_YOUR GOAL_: Copy out every line of the data where the word "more" is found.

_DATA FOR THE TASK_:
::::::::

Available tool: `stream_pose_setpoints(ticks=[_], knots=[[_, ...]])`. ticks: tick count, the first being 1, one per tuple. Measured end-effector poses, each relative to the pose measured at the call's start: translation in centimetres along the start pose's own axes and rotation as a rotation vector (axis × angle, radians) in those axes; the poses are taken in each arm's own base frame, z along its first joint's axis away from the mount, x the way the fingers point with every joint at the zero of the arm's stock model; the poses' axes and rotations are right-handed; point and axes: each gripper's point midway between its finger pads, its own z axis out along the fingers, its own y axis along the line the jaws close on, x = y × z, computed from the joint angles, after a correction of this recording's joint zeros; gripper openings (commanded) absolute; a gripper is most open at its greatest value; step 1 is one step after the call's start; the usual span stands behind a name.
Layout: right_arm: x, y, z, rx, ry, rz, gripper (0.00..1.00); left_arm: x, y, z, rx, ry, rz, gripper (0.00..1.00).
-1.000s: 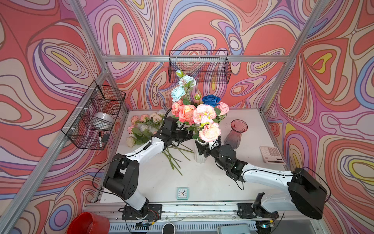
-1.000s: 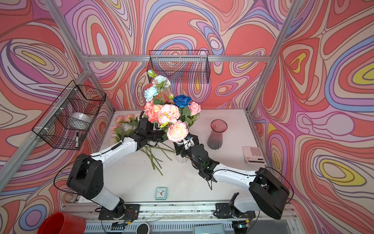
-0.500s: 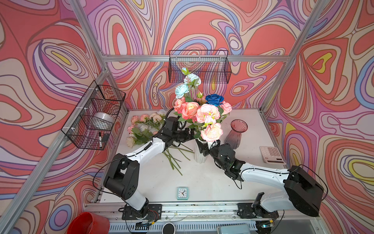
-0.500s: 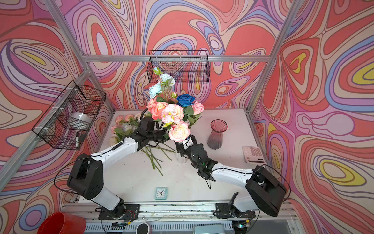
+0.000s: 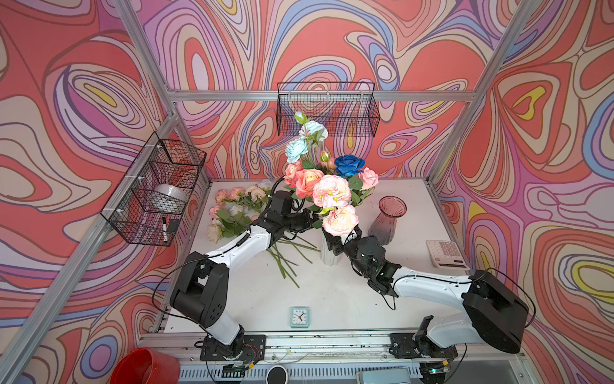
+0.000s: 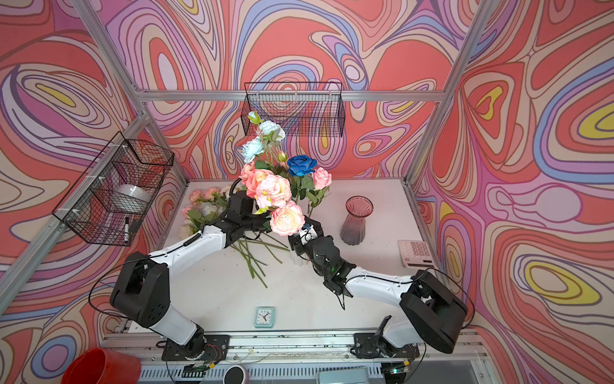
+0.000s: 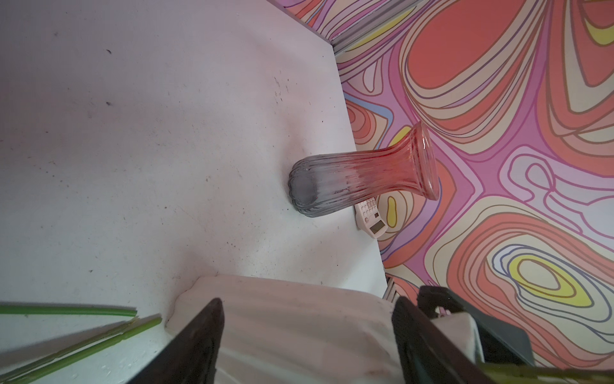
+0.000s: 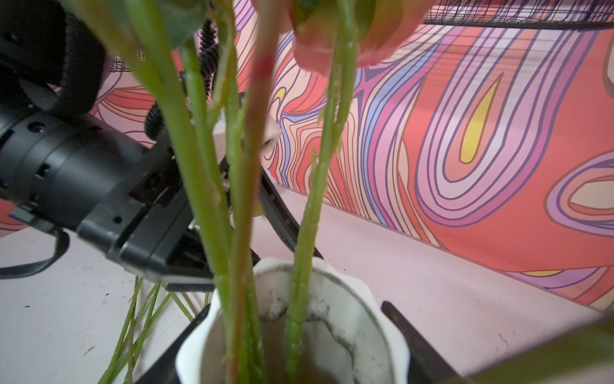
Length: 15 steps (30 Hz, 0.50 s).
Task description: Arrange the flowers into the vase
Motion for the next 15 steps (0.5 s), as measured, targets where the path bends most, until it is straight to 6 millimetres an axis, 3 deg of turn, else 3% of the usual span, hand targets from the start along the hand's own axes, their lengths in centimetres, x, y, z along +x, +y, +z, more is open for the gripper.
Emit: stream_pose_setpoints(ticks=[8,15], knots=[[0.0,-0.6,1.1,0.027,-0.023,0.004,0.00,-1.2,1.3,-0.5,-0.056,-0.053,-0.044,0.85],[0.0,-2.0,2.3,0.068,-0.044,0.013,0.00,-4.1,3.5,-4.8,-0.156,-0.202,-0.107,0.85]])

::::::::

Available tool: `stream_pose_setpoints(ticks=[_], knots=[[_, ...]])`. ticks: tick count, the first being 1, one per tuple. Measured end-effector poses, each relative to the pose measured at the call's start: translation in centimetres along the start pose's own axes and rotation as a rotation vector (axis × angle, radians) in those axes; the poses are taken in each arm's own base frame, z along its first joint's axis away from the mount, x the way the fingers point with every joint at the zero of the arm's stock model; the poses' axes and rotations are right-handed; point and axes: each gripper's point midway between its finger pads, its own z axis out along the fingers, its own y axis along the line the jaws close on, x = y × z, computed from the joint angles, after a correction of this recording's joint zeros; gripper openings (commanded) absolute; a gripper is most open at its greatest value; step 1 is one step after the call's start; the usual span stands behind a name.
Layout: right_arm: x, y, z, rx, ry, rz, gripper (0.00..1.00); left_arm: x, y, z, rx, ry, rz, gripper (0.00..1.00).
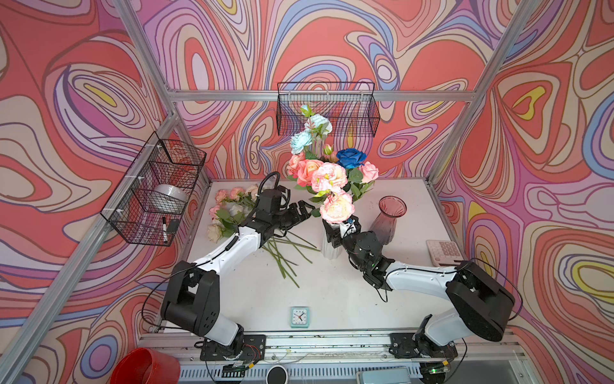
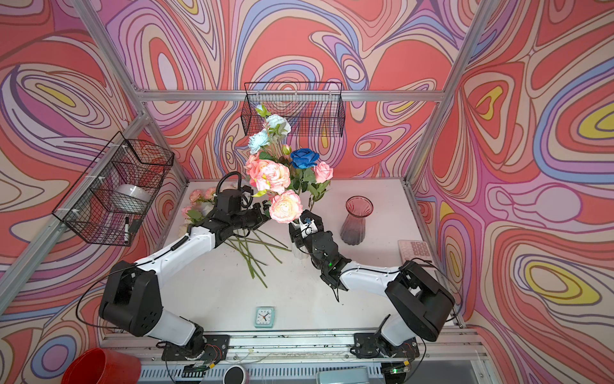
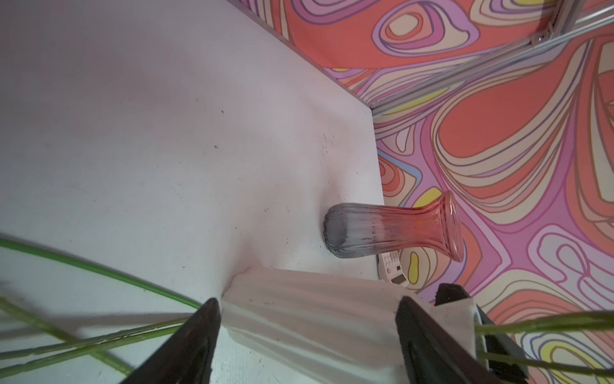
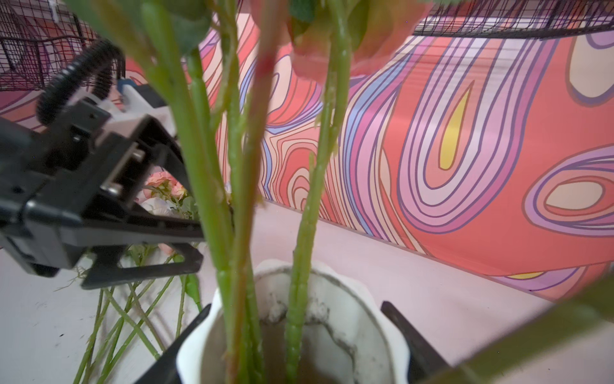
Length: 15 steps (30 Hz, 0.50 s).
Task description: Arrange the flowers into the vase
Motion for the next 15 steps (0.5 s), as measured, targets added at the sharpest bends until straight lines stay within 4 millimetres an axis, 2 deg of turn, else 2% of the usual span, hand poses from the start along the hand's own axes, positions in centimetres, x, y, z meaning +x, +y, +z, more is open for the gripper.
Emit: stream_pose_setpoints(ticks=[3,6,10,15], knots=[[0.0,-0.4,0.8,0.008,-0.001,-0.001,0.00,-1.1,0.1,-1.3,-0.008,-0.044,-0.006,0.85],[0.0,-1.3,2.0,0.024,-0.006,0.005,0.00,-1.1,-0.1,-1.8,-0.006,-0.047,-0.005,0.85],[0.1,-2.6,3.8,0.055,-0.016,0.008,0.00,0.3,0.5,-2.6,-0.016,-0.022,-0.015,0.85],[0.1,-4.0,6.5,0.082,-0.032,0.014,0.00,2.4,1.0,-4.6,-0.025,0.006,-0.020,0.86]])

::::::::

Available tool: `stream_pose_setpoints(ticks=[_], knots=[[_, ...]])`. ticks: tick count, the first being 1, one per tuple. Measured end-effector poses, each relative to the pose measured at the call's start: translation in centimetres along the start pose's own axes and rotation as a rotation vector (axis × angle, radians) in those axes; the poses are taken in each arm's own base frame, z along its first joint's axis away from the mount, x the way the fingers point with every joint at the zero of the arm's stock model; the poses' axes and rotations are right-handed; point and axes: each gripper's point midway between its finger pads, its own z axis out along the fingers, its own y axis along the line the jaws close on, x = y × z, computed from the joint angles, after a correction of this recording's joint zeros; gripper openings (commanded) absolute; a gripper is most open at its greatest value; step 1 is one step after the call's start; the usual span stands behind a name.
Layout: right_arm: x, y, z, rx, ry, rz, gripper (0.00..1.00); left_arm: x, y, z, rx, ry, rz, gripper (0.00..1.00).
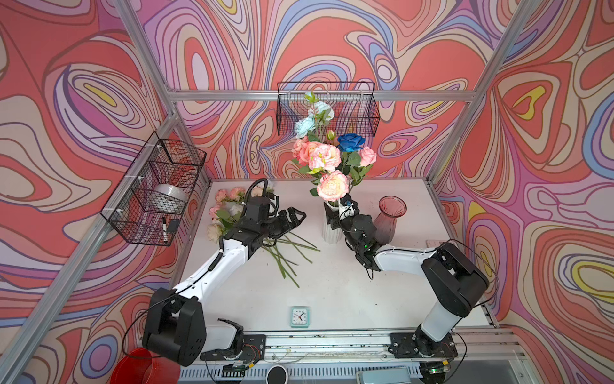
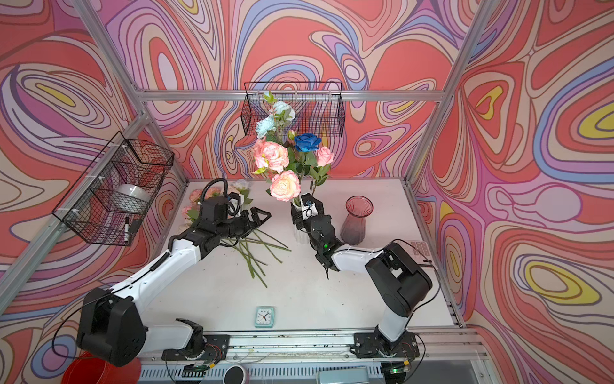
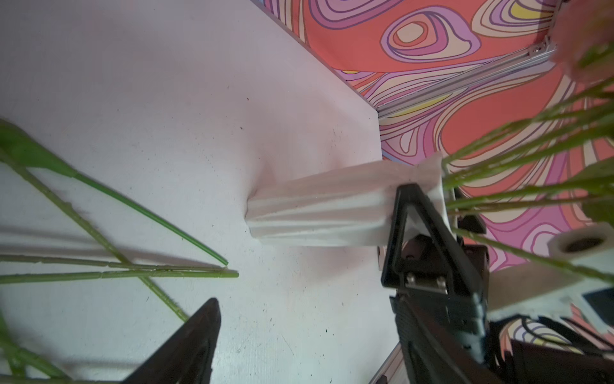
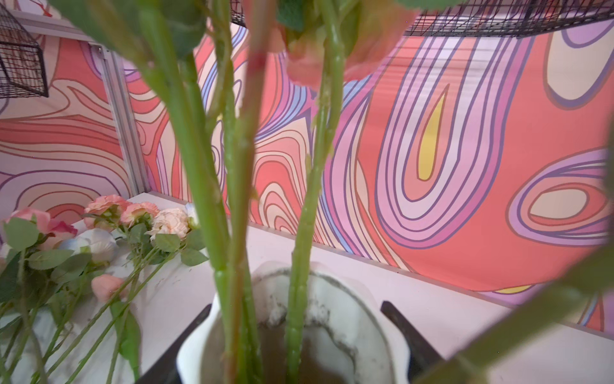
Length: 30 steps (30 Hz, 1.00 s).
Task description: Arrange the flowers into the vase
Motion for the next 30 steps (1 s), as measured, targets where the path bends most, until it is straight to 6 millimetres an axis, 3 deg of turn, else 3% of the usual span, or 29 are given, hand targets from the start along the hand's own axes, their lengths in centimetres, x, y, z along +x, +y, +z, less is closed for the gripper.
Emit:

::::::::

_COMPLETED TASK_:
Motion for the next 15 steps (0.5 s), as measured, targets where the path bends most, until it is straight to 6 millimetres an axis, 3 deg of turn, else 3% of the usual span, hand targets from the start along the hand's own axes, their lengths in centimetres, x, y, z along +x, +y, +z, more is open for the gripper.
Motion for the next 15 steps (0.5 s), as measured, targets added at the sharpest bends until straight lines stay within 4 millimetres an axis, 2 deg of turn, else 2% of the usual span, hand poses from the start along the hand's own axes, positions in centimetres, x, y, z meaning +x, +y, +z, more is open for the gripper.

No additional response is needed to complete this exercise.